Bloomberg’s Soda Ban Goes Flat, But Soda Companies Still Aren’t in the Clear

March 14th, 2013

While Mayor Michael Bloomberg’s move to ban the sale of sodas over 16oz in New York City may have been shot down by a Supreme Court Judge on Monday, the politician’s plan has caught the media’s attention when it comes to soda companies’ role in America’s obesity problem. The dialogue regarding overweight Americans is a threat that hovers over soda manufacturers like a Mento over a bottle of Diet Coke, and how they deal with that threat requires some agile and well-timed PR messaging.

Industry giant Coca Cola, along with other companies such as its rival, Pepsi Cola, offer thousands of scholarships aimed at minority students. These initiatives are brilliant marketing moves for such corporations; through the establishment of these programs, Coke is able to earn the support (not to mention the patronage) of minority communities, gaining considerable brand loyalty. Their methods of attracting these customers, however, have garnered negative publicity from parties who claim that soda ultimately puts consumers at a far greater risk of obesity, especially in minority communities. The recent attention focused on the soda ban has exposed a self-serving image of Coca-Cola and similar soda manufacturers.

It’s impossible to argue that soda is a healthy product. This places the corporations in a difficult position, especially with the country’s growing fixation on remedying its considerable weight problem.
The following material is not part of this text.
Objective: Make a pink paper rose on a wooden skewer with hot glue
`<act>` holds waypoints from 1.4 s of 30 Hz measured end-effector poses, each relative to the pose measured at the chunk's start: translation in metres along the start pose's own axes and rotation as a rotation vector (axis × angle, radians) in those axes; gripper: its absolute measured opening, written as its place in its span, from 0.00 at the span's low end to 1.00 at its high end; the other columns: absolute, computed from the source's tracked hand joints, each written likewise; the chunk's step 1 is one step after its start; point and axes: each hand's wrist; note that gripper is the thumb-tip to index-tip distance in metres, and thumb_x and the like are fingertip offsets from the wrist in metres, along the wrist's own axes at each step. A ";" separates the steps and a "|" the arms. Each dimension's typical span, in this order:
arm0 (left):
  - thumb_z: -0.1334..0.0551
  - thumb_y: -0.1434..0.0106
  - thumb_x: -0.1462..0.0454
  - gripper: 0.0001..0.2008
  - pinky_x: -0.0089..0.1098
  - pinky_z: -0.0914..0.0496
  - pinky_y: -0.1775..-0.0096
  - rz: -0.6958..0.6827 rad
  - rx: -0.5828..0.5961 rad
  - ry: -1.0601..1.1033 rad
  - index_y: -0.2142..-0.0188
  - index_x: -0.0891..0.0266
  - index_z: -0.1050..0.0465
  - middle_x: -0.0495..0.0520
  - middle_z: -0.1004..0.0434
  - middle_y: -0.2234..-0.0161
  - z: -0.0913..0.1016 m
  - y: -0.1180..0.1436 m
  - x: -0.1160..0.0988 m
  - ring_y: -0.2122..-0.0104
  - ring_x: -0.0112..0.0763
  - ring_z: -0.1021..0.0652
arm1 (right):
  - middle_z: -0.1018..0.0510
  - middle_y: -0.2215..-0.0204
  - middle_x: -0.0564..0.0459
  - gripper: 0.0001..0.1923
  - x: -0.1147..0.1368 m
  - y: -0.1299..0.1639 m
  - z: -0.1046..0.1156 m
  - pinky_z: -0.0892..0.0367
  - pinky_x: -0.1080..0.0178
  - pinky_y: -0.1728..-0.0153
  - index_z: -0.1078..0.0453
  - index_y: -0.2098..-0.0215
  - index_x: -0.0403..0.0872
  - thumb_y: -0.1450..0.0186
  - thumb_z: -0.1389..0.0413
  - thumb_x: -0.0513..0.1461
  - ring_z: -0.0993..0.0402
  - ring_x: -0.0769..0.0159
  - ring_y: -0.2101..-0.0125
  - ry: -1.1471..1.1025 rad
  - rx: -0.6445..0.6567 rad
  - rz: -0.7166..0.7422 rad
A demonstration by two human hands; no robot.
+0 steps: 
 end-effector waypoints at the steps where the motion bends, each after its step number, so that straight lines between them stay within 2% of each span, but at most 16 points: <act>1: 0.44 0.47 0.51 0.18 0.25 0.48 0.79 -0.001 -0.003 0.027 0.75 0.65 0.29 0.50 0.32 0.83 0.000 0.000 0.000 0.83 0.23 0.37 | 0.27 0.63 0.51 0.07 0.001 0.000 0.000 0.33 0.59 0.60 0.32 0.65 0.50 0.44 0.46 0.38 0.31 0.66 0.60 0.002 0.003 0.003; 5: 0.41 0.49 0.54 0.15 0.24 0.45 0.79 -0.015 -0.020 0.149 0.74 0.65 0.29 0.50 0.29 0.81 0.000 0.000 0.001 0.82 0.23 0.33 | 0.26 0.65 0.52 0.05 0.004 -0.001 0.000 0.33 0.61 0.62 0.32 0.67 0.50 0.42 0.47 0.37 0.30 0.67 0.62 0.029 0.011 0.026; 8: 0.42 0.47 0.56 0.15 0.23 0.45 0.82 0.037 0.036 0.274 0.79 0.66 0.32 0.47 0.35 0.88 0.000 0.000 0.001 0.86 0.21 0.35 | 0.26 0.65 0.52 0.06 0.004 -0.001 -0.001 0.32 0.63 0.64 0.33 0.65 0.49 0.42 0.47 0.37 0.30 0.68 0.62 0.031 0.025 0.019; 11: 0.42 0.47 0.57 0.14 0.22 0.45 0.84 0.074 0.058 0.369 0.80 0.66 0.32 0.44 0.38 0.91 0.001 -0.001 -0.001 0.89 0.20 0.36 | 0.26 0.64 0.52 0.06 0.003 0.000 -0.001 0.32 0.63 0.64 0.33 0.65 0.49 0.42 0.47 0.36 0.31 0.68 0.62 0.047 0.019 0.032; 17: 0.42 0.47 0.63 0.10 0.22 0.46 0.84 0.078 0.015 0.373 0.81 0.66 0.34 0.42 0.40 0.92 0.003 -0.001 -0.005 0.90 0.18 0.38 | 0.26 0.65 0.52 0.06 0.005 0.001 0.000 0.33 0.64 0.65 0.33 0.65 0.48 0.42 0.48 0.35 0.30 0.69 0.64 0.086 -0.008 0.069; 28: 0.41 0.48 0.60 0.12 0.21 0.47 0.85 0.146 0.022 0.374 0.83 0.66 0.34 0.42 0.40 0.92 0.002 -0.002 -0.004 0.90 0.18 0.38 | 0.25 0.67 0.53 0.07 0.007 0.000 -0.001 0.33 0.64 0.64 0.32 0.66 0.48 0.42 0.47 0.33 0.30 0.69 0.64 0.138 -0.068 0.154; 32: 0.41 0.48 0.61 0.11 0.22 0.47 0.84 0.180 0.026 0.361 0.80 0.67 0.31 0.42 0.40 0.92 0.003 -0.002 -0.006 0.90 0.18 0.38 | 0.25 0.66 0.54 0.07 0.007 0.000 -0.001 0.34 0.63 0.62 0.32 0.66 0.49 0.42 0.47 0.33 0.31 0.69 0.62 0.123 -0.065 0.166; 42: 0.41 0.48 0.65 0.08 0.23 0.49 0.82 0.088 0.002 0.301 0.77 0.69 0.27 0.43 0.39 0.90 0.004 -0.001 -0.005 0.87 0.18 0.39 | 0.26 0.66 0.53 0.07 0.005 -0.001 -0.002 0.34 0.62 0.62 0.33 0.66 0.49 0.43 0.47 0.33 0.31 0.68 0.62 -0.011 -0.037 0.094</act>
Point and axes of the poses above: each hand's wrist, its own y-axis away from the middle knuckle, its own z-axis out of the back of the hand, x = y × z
Many times the easiest and least detrimental choice is to avoid entering the dialogue until it becomes a necessity; for Coca-Cola and other companies, that time has arrived amidst a flurry of articles, news pieces, and legal action. In response to this, Coca-Cola has decided to not only publicly acknowledge obesity, but also even taken a stand against it, as seen in their official statement.
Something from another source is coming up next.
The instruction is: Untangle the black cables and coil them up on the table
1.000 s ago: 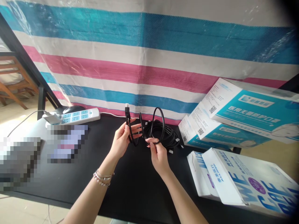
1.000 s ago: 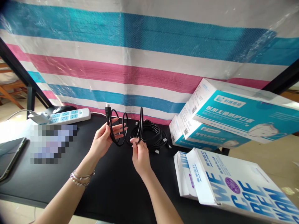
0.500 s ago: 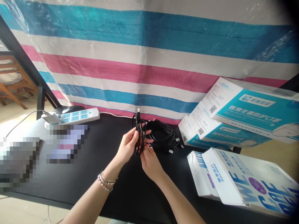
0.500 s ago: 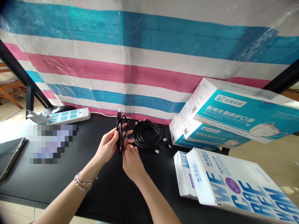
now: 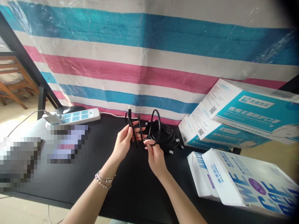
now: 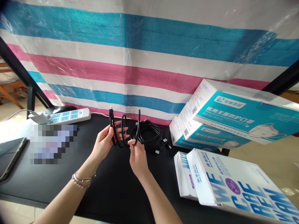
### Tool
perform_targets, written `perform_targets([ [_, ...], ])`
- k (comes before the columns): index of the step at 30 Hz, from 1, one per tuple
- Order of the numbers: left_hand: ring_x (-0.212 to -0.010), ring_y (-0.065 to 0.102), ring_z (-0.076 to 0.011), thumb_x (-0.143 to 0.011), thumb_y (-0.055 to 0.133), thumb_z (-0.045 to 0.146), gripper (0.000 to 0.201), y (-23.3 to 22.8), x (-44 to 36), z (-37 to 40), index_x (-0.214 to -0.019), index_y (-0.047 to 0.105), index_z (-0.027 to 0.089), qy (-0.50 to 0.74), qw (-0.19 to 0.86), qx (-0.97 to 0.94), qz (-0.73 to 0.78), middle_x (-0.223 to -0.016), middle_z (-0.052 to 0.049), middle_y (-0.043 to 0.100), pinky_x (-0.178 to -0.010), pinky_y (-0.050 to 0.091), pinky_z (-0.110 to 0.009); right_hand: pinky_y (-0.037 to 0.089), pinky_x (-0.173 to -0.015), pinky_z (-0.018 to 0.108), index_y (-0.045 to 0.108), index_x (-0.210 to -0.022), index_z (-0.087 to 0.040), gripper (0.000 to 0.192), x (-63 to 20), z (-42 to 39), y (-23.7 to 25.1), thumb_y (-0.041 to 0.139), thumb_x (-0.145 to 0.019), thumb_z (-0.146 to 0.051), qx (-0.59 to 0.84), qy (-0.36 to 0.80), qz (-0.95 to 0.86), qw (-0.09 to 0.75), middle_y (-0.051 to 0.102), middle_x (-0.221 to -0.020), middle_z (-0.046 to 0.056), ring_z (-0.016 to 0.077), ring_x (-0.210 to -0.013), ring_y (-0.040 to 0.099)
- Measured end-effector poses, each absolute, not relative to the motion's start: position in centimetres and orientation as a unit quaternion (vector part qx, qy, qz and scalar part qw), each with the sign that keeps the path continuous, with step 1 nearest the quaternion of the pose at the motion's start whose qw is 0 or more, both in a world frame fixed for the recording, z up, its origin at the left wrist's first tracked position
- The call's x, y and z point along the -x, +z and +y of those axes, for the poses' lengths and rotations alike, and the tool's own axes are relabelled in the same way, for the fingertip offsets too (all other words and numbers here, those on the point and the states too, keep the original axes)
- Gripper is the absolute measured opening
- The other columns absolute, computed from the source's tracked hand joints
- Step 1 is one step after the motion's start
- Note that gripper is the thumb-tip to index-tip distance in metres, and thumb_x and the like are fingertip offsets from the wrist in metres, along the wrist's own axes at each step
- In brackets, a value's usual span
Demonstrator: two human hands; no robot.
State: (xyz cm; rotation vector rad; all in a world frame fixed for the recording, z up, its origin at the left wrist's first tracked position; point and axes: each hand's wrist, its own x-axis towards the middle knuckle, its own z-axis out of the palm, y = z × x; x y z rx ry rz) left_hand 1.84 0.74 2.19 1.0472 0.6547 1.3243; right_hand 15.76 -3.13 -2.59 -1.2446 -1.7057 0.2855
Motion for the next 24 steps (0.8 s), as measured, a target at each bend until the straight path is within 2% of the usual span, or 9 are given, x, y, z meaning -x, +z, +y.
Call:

So — how does an industry whose products directly contribute to unhealthy eating habits combat the very same problem it exacerbates?  Take a cue from Coca-Cola: By citing their corporate sponsorship of the Olympics and other athletic programs, Coke puts emphasis on the importance of physical activity in preventing obesity. They’re backed up by the inarguable fact that physical activity is imperative when it comes to maintaining a healthy lifestyle and preventing obesity, and by focusing on this the company is skillfully circumventing the part of the problem that poor nutrition plays while still addressing the issue. This is a well-played move: By laying the blame on a lack of exercise rather than excessive intake of sugar and empty calories, Coke is able to create a legitimate diversion from their own products’ health risks in order to create an image of being a socially responsible company while simultaneously avoiding jeopardizing their own brand and profit. These efforts are seen as purely philanthropic as opposed to self-serving. By generating good press, the company has managed to tactfully alleviate the bad publicity that had recently been piled high on their shoulders. It’s a simple, solid strategy that has been proven time and time again. They’ve managed to successfully take back their story and control the narrative.
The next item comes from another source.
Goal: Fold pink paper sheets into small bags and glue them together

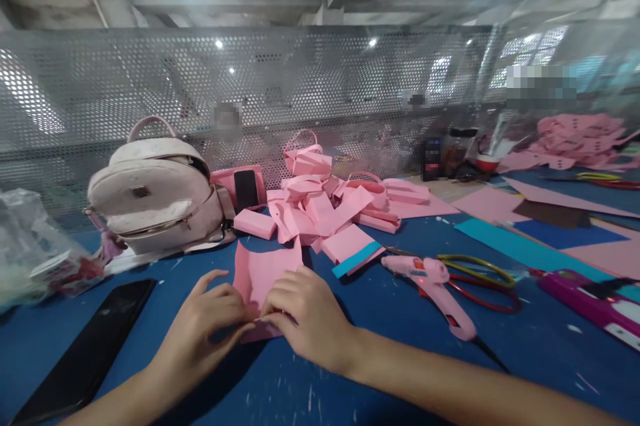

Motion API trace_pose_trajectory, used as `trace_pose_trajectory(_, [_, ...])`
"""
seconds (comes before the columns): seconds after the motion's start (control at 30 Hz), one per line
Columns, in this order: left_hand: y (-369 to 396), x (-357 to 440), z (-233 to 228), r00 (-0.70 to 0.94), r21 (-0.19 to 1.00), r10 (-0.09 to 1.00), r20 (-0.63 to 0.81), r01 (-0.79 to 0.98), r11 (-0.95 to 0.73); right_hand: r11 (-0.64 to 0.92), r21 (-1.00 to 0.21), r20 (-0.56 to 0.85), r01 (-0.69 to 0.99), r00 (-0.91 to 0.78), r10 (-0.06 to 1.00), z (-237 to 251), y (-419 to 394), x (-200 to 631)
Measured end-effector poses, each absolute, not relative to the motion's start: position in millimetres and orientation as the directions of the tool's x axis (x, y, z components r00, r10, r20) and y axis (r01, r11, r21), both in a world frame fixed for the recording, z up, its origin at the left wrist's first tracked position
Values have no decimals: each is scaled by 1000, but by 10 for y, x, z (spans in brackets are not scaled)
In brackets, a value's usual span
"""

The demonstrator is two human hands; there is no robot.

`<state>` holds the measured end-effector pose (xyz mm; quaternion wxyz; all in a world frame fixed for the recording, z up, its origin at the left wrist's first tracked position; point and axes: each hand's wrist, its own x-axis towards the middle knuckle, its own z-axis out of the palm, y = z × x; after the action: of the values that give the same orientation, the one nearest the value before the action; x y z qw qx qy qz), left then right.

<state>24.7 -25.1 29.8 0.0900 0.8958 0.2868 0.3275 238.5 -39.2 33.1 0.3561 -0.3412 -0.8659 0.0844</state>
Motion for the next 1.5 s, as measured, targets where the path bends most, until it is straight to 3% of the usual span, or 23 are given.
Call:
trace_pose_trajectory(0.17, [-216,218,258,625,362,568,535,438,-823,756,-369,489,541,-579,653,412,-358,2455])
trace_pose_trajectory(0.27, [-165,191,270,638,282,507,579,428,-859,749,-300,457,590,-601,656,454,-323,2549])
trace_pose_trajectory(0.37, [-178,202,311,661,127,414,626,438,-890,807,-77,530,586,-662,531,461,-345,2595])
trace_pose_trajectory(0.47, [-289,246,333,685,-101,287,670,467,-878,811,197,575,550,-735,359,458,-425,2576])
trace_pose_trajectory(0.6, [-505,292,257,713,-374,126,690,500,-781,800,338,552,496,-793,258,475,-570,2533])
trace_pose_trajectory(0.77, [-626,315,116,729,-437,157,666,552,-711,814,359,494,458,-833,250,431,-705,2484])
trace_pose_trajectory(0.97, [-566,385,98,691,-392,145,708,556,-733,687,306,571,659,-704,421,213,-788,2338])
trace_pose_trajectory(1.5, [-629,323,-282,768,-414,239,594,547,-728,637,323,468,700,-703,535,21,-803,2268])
So far, Coca-Cola’s efforts to manage the recent incoming criticism have been extraordinarily effective, if perhaps a little transparent. This success may change, however, as more and more attention is turned towards the role food companies play in America’s continuous battle with the scale. Crusaders against obesity such as Mayor Bloomberg aren’t willing to let sleeping dogs lie, as evidenced by his plan to appeal the ruling in June. How Coca-Cola and competitors cope with the increasing social burdens publicly is a high-stakes decision that could cost them their reputation and profit.

As the pressure continues to build and soda companies face ever-increasing criticism heading their way, maybe it’s time more of them considered changing their practices and telling a story that assumes more social responsibility in order to benefit them (and their consumers) in the long run. As of now, the great obesity problem is a major PR crisis waiting to happen, and Coke is making all the right moves to stay afloat.